What are the problems with haemodialysis?

A

patients can feel increasingly unwell between sessions because waste products and fluid starts to build up in their blood.

Each session takes 3-5hrs, and patients need 2-3 sessions a week, usually in a hospital.

This is expensive and inconvenient.

Time consuming and less quality of life.

38
Q

Describe what happens for peritoneal dialysis.

A

An operation is needed to insert a tube that goes from outside the patients body into their abdominal cavity - the cavity is lined up with a membrane called the peritoneum.

During peritoneal dialysis, dialysis fluid is put through the tube into the abdominal cavity. The fluid remains in the body while waste products from the patients blood diffuse out of the capillaries and across the peritoneum into the dialysis fluid.

After several hours, there is an exchange - the fluid inside the body is drained out, and a fresh lot of dialysis fluid is put in. this fluid is left there until the next change.

39
Q

What are the disadvantages of peritoneal dialysis?

A

4 exchanges a day - time consuming

Or can be carried out by a machine overnight.

There is a risk of infection around the site of the tube.

No dialysis free days

40
Q

What is a kidney transplant?

A

It is where a new kidney is implanted into a patients body to replace a damaged kidney.

Has to be from a person with the same blood and tissue type - often donated from a living relative, as people can survive with only one kidney. they can also come from other people who have recently died - organ donors.

41
Q

What are the advantages of kidney transplant?

A

Cheaper than to do dialysis for a long time.

More convenient for a person that regular dialysis sessions - patients don’t have the problem of feeling unwell between dialysis sessions.

42
Q

What are the disadvantages to having a kidney transplant?

A

Undergo major operation, which is risky.

Risk that the immune system may reject the transplant - must take drugs to suppress it.

43
Q

What is Human chorionic gonadotropin (hCG)?

A

it is a hormone only found in the urine of pregnant women

44
Q

How do you test for pregnancy?

A

Pregnancy sticks contain monoclonal antibodies that are complementary to hCG and are bound to a coloured bead (blue). Monoclonal antibodies are all identical to each other.

If hCG is present, it binds to the antibodies on the bead.

The urine moves up to the test strip, carrying the bound beads with it.

The test strip has antibodies to hCG stuck in place (immobilised)

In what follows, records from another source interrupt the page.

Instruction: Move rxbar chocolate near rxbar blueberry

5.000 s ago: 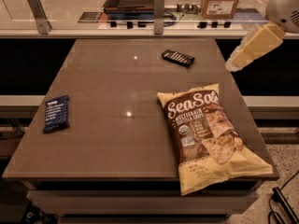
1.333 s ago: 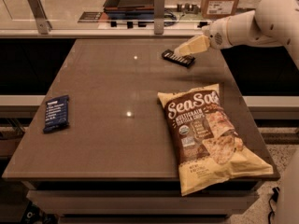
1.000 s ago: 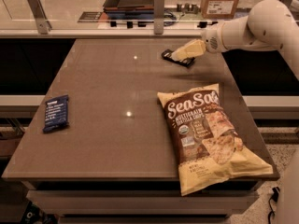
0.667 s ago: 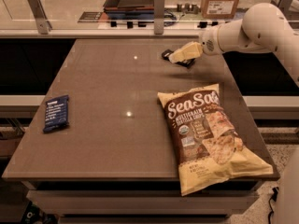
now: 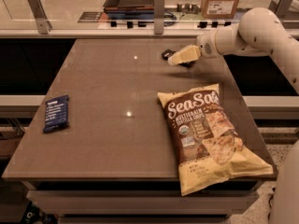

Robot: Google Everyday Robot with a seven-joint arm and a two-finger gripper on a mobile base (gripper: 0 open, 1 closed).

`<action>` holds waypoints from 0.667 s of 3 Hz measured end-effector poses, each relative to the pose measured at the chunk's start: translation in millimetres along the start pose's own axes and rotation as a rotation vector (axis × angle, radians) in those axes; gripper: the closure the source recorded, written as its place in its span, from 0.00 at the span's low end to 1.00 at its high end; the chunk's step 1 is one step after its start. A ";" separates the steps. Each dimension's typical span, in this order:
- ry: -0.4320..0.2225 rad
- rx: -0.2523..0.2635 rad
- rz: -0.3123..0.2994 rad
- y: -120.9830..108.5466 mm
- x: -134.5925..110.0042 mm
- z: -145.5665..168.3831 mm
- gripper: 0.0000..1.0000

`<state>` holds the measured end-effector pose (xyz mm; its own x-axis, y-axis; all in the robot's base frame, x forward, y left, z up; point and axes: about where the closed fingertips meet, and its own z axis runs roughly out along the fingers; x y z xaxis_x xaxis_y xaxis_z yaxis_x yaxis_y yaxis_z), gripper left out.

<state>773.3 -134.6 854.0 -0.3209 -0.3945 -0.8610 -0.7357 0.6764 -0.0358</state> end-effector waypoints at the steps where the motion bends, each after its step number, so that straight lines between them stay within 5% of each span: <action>1: -0.003 -0.050 0.019 -8.8 23.4 2.8 0.00; 2: -0.007 -0.063 0.016 -14.8 29.0 5.1 0.00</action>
Offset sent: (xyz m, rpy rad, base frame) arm -0.0023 -0.0178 -0.0190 0.0388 0.0288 0.0284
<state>777.9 -152.8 827.0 -0.3290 -0.3789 -0.8650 -0.7665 0.6422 0.0103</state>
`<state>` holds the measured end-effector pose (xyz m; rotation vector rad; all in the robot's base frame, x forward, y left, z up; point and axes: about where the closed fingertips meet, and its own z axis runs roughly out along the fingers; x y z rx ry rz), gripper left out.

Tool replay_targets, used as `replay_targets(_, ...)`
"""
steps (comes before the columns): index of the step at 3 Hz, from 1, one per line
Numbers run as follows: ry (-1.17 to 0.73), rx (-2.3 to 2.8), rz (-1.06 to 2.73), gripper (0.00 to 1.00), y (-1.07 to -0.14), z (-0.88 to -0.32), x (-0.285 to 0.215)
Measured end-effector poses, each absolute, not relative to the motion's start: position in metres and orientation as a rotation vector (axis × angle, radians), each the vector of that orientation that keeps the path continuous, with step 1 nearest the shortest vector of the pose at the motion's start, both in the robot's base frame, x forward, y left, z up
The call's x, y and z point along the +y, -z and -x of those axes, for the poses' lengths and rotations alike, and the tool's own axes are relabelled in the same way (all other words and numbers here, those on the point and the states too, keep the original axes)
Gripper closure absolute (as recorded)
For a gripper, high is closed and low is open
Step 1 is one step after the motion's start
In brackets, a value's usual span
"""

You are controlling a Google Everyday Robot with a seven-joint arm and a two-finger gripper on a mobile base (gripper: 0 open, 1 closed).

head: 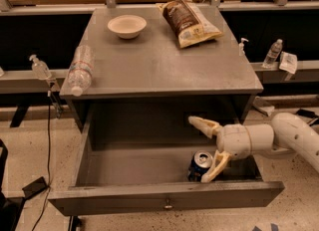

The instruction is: Place pepsi can into top drawer

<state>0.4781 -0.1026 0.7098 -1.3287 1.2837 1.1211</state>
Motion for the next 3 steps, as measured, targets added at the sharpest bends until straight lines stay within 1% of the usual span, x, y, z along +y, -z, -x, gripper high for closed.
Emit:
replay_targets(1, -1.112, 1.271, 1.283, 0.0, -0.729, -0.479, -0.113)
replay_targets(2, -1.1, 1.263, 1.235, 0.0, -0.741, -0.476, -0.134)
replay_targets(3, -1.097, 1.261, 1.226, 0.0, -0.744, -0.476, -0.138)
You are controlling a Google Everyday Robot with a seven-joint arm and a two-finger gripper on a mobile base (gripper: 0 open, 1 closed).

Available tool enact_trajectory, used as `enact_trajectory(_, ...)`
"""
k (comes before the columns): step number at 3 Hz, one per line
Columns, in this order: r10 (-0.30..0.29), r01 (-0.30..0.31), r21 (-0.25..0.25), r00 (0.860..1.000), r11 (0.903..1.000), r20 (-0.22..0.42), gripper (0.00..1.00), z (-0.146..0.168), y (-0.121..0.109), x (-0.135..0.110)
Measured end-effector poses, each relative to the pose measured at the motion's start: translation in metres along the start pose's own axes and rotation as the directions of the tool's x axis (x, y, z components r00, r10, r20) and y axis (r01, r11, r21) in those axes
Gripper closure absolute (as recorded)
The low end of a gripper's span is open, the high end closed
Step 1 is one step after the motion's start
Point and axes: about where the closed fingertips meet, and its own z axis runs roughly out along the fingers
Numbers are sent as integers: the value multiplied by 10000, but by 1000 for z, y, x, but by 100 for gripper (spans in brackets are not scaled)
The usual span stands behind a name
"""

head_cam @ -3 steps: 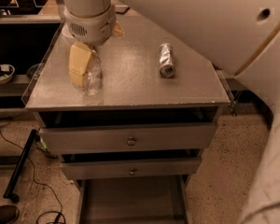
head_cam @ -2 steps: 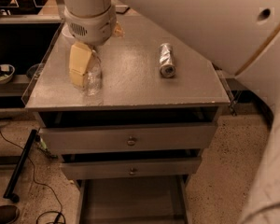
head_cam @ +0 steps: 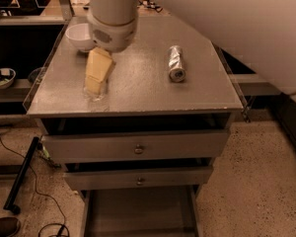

If there is hCG present the test strip turns blue because the immobilised antibody binds to any hCG attached to the blue beads, concentrating the blue beads in that area. If no hCG is present, the beads will pass through the test area without binding to anything, and so it wont go blue.

45
Q
A
46
Q

Describe what anabolic steroids are and the disadvantages of using them.

A

They are drugs that build up muscle tissue.

e.g. testosterone and Nandrolone.

Some athletes are banned from steroids to prevent misuse and side effects. Also is considered unfair.

47
Q

Give an advantage for using anabolic steroids.

A

There is an increasing pressure on elite athletes to perform well.

Taking steroids can have positive effects on performance. such as increased strength and power owing to the build up of athletes muscle tissue.

48
Q

How can you test for steroids?

A

Urine is tested by gas chromatography/mass spectrometry (GC/MS).

The technique involves vaporising the sample and passing it through a column containing a polymer. Different substances move through the column at different speeds, causing the substances in the urine sample to separate out.

The separated substances are ionised in the mass spectrometer and identified based on their mass.

The results are analysed by a computer and by compared.